» Activity
Please count the lines in the data below that hold "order" and answer with the number by itself.
--------------------------------
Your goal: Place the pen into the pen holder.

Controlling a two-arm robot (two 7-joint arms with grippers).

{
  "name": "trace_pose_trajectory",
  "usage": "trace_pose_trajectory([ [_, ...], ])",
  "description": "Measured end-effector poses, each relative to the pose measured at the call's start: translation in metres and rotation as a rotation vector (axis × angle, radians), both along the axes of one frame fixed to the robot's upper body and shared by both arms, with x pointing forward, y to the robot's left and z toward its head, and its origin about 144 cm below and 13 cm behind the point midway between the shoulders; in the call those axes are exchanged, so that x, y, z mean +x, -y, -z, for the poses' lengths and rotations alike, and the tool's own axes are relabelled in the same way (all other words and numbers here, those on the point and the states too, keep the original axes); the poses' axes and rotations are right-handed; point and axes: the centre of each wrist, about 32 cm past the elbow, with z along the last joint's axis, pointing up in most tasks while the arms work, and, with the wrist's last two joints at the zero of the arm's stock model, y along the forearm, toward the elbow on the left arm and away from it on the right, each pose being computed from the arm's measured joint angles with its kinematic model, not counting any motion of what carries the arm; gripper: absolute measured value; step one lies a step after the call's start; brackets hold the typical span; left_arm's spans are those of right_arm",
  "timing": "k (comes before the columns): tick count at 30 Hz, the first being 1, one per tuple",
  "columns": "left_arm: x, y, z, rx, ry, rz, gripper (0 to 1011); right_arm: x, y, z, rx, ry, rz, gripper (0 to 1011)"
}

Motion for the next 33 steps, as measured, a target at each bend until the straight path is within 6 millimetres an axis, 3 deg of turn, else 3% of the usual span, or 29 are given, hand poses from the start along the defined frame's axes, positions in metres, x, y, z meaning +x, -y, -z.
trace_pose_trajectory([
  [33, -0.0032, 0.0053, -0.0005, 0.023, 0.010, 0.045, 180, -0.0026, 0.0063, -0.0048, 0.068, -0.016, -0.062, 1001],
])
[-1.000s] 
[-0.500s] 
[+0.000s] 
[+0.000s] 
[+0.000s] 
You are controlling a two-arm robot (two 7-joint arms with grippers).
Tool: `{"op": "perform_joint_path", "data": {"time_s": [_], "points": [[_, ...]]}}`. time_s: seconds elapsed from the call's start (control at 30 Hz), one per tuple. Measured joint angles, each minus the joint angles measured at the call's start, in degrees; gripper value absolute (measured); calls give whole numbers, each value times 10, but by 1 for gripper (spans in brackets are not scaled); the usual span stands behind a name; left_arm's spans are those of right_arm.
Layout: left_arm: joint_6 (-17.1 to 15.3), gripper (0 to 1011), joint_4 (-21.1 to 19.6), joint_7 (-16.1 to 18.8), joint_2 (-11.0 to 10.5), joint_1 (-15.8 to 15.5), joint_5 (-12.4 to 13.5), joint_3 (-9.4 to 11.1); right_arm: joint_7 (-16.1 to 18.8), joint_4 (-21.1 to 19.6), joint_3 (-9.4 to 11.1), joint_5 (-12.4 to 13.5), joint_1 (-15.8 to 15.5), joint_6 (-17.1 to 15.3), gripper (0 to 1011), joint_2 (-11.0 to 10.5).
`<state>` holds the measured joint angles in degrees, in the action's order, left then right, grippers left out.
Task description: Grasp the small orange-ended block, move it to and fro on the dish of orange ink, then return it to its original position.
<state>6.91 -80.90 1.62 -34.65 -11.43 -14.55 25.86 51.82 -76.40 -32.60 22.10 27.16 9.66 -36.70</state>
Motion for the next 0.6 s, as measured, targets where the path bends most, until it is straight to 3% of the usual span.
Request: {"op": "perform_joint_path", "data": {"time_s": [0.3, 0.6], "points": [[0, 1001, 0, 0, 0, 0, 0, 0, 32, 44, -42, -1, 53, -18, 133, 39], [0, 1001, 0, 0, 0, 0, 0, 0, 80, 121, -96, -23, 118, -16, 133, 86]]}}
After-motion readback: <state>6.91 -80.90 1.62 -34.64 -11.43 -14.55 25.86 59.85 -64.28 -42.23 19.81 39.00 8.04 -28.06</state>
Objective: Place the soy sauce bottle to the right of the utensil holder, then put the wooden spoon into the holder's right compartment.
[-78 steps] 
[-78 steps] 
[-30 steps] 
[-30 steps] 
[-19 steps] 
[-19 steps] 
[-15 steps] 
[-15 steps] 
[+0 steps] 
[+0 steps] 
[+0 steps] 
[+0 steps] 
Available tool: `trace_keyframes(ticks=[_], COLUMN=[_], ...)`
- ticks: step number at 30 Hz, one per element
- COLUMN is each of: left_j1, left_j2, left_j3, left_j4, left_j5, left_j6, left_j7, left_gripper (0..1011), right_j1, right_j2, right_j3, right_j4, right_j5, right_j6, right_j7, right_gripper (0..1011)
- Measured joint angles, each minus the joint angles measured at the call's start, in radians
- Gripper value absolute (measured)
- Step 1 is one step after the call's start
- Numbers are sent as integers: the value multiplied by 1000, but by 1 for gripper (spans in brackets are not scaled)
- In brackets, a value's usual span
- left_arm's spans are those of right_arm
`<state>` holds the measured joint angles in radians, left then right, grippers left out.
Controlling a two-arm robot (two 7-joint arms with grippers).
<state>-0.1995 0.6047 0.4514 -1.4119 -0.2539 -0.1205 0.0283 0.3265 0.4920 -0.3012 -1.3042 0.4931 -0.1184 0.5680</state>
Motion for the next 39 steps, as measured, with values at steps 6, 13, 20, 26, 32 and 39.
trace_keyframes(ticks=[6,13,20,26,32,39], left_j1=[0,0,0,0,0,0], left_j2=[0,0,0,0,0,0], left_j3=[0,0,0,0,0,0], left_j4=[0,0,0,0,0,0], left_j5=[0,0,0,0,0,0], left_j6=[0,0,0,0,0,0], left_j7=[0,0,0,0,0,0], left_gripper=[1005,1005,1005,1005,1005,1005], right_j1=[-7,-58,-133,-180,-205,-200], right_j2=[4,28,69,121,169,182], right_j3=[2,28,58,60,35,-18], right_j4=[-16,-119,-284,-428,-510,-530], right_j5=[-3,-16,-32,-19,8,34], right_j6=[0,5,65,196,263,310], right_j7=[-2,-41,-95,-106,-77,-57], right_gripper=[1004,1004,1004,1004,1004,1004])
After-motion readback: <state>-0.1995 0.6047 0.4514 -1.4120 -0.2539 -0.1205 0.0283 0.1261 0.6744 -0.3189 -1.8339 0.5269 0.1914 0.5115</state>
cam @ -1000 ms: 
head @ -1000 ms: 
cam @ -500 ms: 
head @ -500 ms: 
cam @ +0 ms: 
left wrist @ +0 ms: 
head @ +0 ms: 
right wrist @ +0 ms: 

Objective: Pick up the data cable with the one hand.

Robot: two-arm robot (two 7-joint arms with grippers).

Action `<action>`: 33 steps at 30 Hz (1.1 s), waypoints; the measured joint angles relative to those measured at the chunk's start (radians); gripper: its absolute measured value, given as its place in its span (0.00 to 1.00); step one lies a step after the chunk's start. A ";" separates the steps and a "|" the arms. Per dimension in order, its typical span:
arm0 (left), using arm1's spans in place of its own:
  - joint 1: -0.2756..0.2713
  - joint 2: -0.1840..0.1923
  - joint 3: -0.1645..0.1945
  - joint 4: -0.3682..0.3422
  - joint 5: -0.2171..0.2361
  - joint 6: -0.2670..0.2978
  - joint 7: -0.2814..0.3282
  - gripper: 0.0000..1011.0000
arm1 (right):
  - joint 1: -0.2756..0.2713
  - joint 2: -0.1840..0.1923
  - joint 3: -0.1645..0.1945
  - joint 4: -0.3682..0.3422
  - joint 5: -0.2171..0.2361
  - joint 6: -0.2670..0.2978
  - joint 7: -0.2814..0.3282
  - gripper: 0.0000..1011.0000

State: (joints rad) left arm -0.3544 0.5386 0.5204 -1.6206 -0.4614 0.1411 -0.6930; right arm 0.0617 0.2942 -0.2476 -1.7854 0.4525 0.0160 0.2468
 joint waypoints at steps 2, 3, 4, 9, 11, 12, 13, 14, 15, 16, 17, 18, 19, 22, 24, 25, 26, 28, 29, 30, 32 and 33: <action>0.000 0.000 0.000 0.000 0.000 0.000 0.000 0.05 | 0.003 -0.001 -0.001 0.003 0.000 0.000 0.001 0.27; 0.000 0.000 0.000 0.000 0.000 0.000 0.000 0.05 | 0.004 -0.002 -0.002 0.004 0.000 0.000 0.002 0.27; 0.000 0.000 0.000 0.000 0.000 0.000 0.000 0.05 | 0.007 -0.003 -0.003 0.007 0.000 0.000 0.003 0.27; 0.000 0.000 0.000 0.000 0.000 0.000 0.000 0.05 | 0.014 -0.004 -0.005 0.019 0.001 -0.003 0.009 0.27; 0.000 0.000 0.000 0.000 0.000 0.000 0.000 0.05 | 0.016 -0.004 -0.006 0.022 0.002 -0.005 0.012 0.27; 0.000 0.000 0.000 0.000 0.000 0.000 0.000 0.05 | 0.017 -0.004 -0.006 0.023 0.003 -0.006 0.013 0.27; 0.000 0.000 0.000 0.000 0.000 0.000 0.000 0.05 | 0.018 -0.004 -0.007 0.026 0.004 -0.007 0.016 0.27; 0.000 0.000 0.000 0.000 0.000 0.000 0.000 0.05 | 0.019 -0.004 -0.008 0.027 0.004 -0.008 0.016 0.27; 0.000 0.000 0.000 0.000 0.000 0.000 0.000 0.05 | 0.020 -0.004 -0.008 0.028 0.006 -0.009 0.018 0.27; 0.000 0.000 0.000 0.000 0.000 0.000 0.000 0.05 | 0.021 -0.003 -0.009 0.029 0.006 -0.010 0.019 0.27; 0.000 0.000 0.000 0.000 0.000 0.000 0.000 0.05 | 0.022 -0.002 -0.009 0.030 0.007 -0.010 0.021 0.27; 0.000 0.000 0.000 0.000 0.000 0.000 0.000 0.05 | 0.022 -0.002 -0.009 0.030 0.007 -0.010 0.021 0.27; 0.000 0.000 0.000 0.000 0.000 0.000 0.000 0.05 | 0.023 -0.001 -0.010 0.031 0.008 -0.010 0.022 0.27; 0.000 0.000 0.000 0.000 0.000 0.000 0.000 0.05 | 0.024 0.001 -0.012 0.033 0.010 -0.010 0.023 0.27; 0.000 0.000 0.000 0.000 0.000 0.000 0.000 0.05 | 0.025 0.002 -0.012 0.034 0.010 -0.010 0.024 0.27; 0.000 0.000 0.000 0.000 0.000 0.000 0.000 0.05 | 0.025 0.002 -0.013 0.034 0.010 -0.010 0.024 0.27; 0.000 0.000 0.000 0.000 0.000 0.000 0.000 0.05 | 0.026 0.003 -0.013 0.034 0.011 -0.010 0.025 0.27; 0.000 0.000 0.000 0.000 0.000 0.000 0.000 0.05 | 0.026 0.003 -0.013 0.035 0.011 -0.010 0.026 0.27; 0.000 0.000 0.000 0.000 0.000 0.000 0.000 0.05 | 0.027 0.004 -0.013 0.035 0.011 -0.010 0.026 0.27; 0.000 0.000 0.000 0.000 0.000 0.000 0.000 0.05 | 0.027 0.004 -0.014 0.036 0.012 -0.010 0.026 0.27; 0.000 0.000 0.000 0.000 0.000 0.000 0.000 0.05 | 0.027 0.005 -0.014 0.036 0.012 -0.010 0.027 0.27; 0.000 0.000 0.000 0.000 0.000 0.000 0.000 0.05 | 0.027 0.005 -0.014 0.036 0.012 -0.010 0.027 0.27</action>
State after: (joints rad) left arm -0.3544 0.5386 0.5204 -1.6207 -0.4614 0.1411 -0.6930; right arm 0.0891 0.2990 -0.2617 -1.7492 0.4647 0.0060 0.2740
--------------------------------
» Written answer
2